# [Your objective]
Work out how many lines of the material contain the string "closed"; the answer is that number only.

# [Dataset excerpt]
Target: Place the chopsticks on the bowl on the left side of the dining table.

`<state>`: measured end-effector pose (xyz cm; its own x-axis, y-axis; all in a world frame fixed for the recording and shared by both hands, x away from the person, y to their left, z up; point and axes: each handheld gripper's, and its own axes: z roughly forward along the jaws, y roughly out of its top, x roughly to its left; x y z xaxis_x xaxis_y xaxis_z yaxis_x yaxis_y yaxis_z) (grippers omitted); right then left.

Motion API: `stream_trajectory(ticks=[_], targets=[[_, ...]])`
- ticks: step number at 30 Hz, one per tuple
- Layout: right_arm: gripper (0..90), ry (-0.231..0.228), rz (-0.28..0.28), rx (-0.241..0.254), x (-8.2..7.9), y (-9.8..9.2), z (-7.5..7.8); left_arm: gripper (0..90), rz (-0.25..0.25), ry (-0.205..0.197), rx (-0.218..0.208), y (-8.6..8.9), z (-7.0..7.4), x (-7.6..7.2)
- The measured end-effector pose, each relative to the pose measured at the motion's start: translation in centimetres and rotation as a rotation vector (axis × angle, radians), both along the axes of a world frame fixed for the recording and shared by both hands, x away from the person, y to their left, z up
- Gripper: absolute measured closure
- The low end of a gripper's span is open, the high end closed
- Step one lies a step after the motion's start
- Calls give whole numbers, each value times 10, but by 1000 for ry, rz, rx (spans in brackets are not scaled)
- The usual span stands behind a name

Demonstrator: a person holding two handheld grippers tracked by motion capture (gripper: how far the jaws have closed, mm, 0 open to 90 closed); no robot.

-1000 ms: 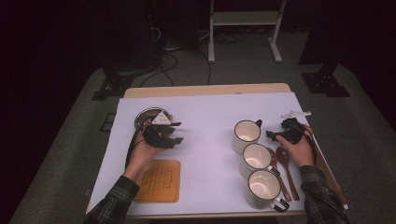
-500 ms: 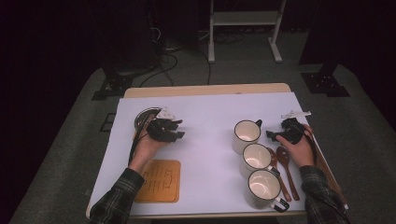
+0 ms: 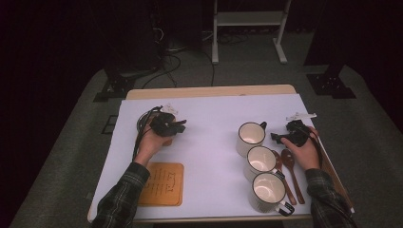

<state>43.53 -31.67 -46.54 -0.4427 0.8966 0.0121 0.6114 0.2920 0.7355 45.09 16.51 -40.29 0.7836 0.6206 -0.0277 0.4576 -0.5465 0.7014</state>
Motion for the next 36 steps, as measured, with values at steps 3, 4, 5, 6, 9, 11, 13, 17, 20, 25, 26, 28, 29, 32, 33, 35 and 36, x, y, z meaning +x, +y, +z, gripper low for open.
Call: stream_trajectory(ticks=[3,4,5,6,9,11,13,17,20,25,26,28,29,32,33,35,36], targets=[[162,0,0,0,0,0,0,896,13,9,-9,3,1,5],[162,0,0,0,0,0,0,896,15,11,-6,4,1,7],[162,0,0,0,0,0,0,896,18,10,-5,4,1,8],[162,0,0,0,0,0,0,896,23,9,-4,5,0,10],[162,0,0,0,0,0,0,895,37,9,-12,7,0,15],[162,0,0,0,0,0,0,896,43,15,-13,8,0,18],[162,0,0,0,0,0,0,896,48,15,-4,8,-1,21],[162,0,0,0,0,0,0,896,64,18,-19,9,-3,27],[162,0,0,1,0,0,0,896,75,20,-29,9,-4,32],[162,0,0,2,0,0,0,896,89,14,-37,9,-1,39],[162,1,1,2,0,0,0,896,93,16,-38,9,-2,40],[162,0,0,2,0,0,0,896,98,20,-28,9,-2,44],[162,0,0,2,0,0,0,896,98,20,-28,9,-2,44],[162,-1,0,2,0,0,0,896,108,17,-34,11,-3,50],[162,0,0,3,0,0,0,896,112,17,-38,12,-2,51],[162,0,0,3,0,0,0,896,120,14,-44,15,-2,53],[162,0,-1,4,0,0,0,896,120,15,-44,16,-2,55]])
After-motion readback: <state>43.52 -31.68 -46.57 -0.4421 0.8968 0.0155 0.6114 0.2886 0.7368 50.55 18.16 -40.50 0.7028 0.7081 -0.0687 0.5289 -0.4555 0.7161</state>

# [Response to this task]
2